__PROMPT__: Copy, word for word, each line of the data below from the first through the line containing "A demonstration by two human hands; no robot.", and stop there.

__PROVIDED DATA__:
────
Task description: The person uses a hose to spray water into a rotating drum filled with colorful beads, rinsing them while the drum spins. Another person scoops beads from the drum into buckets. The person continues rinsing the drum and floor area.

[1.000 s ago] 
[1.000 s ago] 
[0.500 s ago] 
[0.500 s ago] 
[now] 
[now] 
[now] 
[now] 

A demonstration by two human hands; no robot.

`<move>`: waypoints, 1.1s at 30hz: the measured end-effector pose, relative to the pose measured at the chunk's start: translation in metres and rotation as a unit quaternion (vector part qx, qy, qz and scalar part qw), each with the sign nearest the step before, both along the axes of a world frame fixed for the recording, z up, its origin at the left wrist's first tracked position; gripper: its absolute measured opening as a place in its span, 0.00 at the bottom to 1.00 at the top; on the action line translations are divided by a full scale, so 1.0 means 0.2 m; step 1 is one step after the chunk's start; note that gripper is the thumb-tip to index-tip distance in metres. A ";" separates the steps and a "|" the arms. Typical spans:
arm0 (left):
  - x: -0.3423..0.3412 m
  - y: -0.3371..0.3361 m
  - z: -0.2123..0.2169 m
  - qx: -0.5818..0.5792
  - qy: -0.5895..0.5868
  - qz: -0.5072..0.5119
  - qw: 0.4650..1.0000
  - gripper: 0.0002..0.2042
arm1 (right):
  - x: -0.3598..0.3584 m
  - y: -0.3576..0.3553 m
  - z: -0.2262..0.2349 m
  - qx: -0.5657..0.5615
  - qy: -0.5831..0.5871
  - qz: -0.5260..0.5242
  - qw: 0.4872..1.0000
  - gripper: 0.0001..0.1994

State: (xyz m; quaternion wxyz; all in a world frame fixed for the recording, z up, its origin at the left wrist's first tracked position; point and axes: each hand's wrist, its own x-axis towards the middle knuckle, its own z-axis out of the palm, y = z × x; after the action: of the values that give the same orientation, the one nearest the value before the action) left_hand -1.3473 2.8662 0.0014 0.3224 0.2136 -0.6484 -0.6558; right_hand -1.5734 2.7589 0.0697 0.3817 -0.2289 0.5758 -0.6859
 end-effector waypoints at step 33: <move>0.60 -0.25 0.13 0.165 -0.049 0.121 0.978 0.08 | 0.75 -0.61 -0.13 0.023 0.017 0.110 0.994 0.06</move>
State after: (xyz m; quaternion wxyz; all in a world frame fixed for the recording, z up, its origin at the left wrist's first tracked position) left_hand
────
__TASK RESPONSE__:
Task description: The person uses a hose to spray water into a rotating drum filled with colorful beads, rinsing them while the drum spins. Another person scoops beads from the drum into buckets. The person continues rinsing the drum and floor area.

[1.000 s ago] 
[1.000 s ago] 
[0.500 s ago] 
[0.500 s ago] 
[now] 
[now] 
[now] 
[now] 

A demonstration by two human hands; no robot.

Nothing else is needed for this exercise.